Student filed suit against PIE and CL in Oregon on February 14, 2011, alleging causes of action for sexual battery, negligence, breach of contract, and unfair trade practices. Student alleged PIE was vicariously liable for CL's actions and for failing to properly screen and vet CL.

On the day the lawsuit was filed, Scottsdale's claim specialist advised PIE if CL committed the acts, "the policy will cover such damages" and "PIE does not have to be found vicariously liable or even legally liable on a theory that [PIE] knew or should have known [CL's] propensities in order for the claim to fall within the insuring agreement."

Thereafter, Scottsdale appointed Jeffrey Hansen of the Smith Freed & Eberhard (Smith Freed) firm as defense counsel.

Gaglione again asked Scottsdale to pay him as independent counsel asserting Scottsdale was reserving its rights on issues which PIE submitted could be controlled by counsel retained by the insurer: "(1) whether [CL] was an 'employee' of PIE as defined in the policy, [¶] (2) whether the sexual and/or physical abuse was caused by PIE's failure to supervise, and [¶] (3) whether judgment is entered against PIE for a covered or uncovered claim or cause of action ...."

On February 28, 2011, Scottsdale's claim specialist advised PIE that Scottsdale accepted coverage under the Sexual and/or Physical Abuse Liability Coverage form and CL qualified as an "employee" as defined by the form.

Scottsdale provided a letter from its coverage counsel in April 2011 confirming Scottsdale "agreed to defend, and is defending, the named insured regarding the suit" pursuant to the Sexual and/or Physical Abuse Liability Coverage. Scottsdale stated PIE was not entitled to independent counsel pursuant to section 2860 because "Scottsdale has not reserved and is not reserving rights on any coverage issue the outcome of which could be controlled by appointed defense counsel." Scottsdale pointed out Gaglione could not have provided preappointment defense services because counsel was retained immediately after the filing of the lawsuit and "[a]t no time has the named insured ever been without a defense counsel regarding the underlying lawsuit."

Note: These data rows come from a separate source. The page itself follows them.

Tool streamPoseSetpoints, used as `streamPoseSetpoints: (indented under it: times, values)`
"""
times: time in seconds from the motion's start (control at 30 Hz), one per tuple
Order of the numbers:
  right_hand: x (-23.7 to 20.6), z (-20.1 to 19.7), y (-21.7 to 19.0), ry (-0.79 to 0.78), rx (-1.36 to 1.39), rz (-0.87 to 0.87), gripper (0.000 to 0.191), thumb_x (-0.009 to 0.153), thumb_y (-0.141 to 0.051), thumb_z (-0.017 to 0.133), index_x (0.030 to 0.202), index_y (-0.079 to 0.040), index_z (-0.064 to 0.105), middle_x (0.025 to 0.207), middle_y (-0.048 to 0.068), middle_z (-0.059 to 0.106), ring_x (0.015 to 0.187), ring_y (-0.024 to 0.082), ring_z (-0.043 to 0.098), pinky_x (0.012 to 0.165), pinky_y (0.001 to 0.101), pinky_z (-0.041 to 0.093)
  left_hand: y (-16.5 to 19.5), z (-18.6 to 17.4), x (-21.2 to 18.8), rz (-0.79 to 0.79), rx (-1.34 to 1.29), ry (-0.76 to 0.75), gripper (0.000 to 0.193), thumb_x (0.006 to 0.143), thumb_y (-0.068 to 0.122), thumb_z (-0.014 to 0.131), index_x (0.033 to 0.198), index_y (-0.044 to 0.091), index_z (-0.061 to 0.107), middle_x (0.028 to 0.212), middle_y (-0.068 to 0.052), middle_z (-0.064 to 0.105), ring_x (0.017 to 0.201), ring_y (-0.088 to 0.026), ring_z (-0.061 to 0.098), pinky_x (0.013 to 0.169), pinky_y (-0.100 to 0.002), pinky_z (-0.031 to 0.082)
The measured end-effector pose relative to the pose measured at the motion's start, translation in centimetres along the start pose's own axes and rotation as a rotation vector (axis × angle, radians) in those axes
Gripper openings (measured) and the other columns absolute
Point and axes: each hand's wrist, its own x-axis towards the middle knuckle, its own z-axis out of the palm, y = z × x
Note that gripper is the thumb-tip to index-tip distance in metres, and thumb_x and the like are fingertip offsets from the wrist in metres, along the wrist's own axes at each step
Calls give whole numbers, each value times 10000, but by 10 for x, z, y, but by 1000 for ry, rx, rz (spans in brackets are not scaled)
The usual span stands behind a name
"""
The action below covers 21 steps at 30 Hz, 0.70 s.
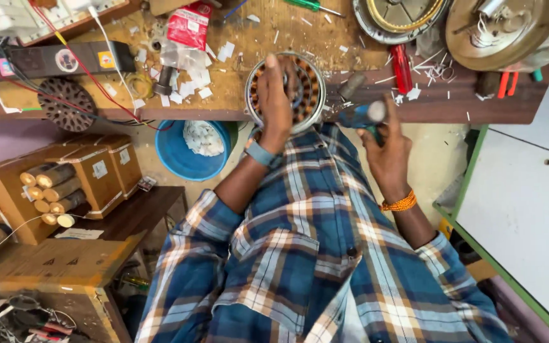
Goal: The person assembles an electrical motor component by hammering a copper rotor into a metal housing. They then place the rotor into a larger stator assembly and use a wrench to tighten a bolt, securing the parts together.
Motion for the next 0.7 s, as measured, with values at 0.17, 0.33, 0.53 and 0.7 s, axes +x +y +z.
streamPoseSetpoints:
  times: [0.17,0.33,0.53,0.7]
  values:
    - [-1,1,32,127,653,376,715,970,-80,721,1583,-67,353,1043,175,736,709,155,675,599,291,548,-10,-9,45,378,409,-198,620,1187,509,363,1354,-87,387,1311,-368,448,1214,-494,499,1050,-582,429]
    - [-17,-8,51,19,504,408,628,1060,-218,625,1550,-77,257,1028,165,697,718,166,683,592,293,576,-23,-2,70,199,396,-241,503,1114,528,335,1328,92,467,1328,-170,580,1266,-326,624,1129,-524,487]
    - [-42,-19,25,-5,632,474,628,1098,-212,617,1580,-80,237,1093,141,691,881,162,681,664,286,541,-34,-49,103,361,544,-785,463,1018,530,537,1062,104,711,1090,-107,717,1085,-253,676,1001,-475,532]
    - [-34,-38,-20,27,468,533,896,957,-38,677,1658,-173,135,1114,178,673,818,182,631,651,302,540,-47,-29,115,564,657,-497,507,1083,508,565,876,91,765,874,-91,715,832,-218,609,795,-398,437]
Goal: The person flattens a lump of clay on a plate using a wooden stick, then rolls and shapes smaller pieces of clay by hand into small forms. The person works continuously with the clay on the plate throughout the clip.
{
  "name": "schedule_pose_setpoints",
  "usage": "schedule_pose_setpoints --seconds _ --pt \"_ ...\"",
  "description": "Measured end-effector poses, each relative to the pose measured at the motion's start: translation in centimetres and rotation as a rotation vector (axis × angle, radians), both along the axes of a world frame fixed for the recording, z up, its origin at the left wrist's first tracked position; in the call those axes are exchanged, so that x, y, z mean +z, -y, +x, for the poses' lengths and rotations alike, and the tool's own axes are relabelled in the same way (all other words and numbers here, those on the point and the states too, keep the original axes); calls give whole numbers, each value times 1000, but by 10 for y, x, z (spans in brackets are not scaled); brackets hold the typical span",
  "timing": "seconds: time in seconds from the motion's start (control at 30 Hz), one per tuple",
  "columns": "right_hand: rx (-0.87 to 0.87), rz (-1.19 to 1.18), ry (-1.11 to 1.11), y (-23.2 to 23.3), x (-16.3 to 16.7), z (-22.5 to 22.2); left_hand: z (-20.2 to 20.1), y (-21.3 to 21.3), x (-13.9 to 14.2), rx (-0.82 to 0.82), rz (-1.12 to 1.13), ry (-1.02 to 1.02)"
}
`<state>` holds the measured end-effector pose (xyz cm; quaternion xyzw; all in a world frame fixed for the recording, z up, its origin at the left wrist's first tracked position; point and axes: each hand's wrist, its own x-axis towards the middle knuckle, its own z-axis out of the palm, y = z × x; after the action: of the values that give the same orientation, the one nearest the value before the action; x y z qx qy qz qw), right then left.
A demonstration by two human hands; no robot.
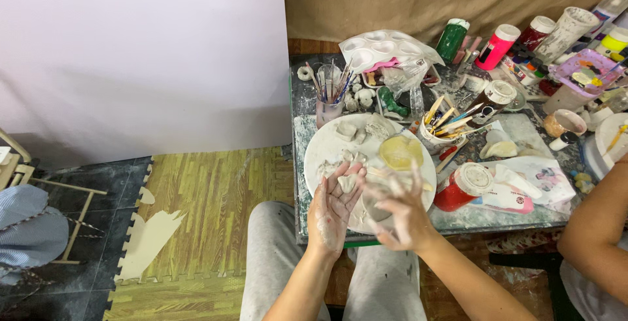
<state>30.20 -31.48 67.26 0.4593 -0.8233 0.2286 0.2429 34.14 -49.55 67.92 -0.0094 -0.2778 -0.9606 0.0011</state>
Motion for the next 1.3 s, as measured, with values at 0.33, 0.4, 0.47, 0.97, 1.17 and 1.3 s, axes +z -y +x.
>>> schedule_pose_setpoints --seconds 0.33,0.4,0.47,0.97,1.17,1.3 --pt "-66 -297 -25 11 17 14 4 4 10 -162 78 133" --pt "-114 -296 64 15 17 17 4 2 11 -155 66 165" --pt "-145 -276 105 17 15 19 4 0 11 -150 93 184" --pt "-47 29 -123 -4 -13 18 1 -3 8 -82 107 206" --pt "-75 77 -93 -9 -17 12 0 -4 6 -50 109 172" --pt "58 65 -86 -8 -20 9 1 -4 5 -86 76 154"
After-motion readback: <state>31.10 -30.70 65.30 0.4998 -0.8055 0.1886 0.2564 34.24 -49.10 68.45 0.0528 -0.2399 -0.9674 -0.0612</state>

After analyzing the allegations and damages sought in each cause of action, Scottsdale's coverage counsel stated, "Scottsdale has acknowledged that each of the four causes of action raises the potential for at least some 'damages' because of injury subject to coverage under the Sexual and/or Physical Abuse Liability Coverage afforded by the policies." Scottsdale "never asserted that whether [Scottsdale] would owe an indemnity obligation to the named insured regarding the underlying suit pursuant to the terms of the Sexual and/or Physical Abuse Liability Coverage would turn on whether [CL] was or was not an 'employee' for purposes of that coverage or whether instead it would have to be shown that the named insured was itself guilty of failure to properly supervise." Therefore, Scottsdale determined the reasons identified by Gaglione for Scottsdale to pay for Gaglione's services pursuant to section 2860 were not justified. The letter concluded by confirming Scottsdale was "not reserving its rights pursuant to any of the exclusions stated in the Sexual and/or Physical Abuse Liability Coverage form" apart from an exclusion stating coverage does not apply to claims for punitive or exemplary damages, which does not present a conflict of interest under section 2860, subdivision (b).

Student offered to settle the underlying action in May 2011 for $300,000, which was within the combined limits of Scottsdale's policies. Scottsdale offered to pay the demand. However, PIE expressed concern about whether a settlement would place its United States Department of State (State Department) designation at risk and jeopardize PIE's business. PIE asked Scottsdale to defer settlement until after a June meeting with the State Department. Scottsdale agreed to seek an extension for the demand deadline.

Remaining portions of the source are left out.